Author: Dr. Lubna Qanber
Patient: Female, 32 years old
Chief complaint: Shape and discoloration of a composite restoration on upper left canine (tooth #23)
Initial Situation
A 32-year-old female patient presented to my clinic with the chief complaint of discoloration and poor shape of a composite restoration placed one year prior on the upper left canine.
Radiographic examination revealed that the canine had previously undergone root canal treatment (RCT), but the gutta-percha was underfilled by approximately 10 mm.
In addition, proximal caries were identified on both the mesial and distal surfaces of the adjacent premolars (#24, #25).
After thorough discussion of the findings and treatment options, and the need for the canine to have a crown, the patient opted to proceed with endodontic retreatment and direct restoration of the canine only, postponing treatment of the premolars due to financial considerations.
Treatment
All treatment was performed in a single visit.
The procedure began with removal of the old composite and isolation of the operative field. Following endodontic retreatment of the canine.
Upon evaluating the interproximal space which was relatively wide, I observed that restoring the distal cavity of the canine alone would not help in creating a properly contoured contact point. Therefore, I decided to simultaneously restore the mesial side of the first premolar (#24), to better control the emergence profile and establish an ideal proximal contact with the canine.

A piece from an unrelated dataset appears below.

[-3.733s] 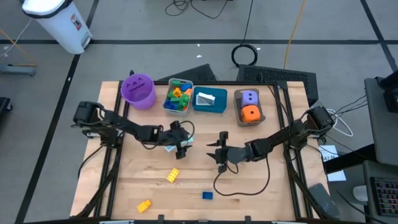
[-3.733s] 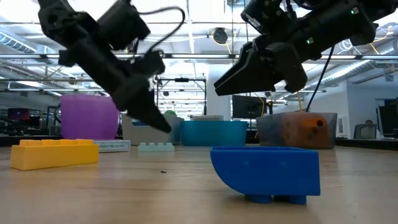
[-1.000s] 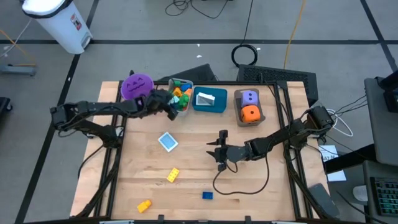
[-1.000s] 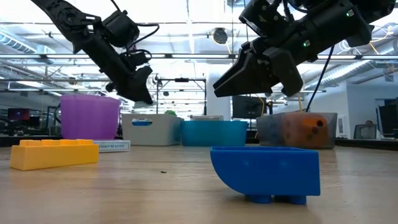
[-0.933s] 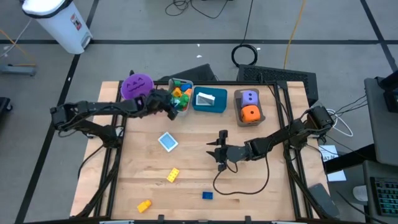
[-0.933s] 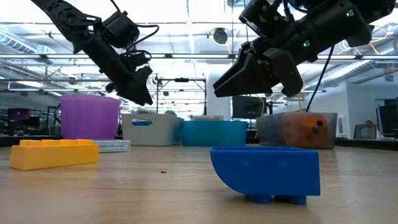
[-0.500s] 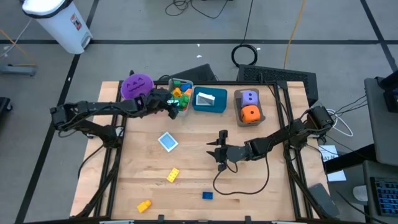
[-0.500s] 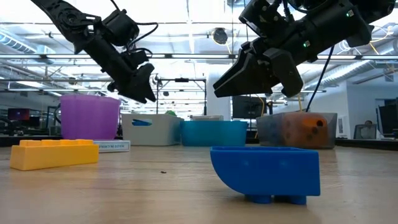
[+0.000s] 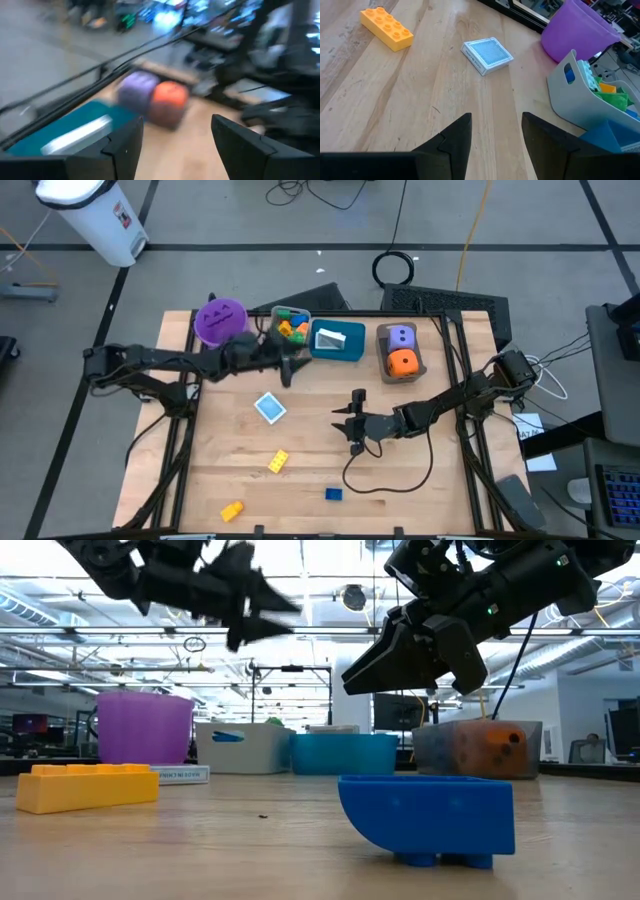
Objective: Pick & Place Toys
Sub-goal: Put the dark blue game piece into the gray bin
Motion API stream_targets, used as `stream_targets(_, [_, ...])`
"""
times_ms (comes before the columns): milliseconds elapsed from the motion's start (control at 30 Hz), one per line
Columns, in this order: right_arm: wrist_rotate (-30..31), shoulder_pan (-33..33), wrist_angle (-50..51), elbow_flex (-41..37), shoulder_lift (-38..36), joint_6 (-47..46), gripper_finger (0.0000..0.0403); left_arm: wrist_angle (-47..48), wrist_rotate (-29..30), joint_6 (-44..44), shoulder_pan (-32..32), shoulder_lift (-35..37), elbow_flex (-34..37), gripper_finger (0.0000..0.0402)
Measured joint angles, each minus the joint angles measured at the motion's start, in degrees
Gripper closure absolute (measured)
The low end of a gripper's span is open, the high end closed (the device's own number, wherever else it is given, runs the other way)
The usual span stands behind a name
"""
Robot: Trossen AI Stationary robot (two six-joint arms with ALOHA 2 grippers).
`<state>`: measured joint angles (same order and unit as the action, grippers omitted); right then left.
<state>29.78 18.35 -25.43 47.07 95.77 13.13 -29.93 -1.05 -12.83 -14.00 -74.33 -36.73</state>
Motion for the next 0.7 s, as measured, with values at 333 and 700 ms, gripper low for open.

As a gesture to support the patient’s situation, the mesial restoration of the premolar was included within the treatment fee for the canine. The patient was informed of the presence of distal caries on the premolar, and she has planned to address this in an upcoming visit within the next few months.
For this procedure, Bioclear matrices were used, as they provide excellent emergence profile reproduction and enable broad contact areas both buccolingually and occluso-apically.
The canine was restored first, taking advantage of the self-sealing capacity of the Bioclear matrix.
A deep margin elevation was performed on the premolar with delayed wedging to prevent matrix collapse. An Elliot separator was used to achieve proper tooth separation. Then, composite buttons were placed externally to further stabilize the matrix during injection of heated composite paste.
Outcome
Final finishing and polishing were performed to achieve optimal anatomy and surface texture.
The final radiograph demonstrates a seamless, “infinite” margin on the mesial surface of the premolar and a well-integrated restoration of the canine, with harmonious contours and tight proximal contact.
Reflection
This case highlights the importance of strategic matrix selection and thoughtful management of proximal contacts, especially in situations where adjacent teeth are carious or compromised and full treatment must be staged over time.
Bioclear matrices, in combination with careful sequencing and stabilization techniques, proved invaluable in achieving biologically sound results.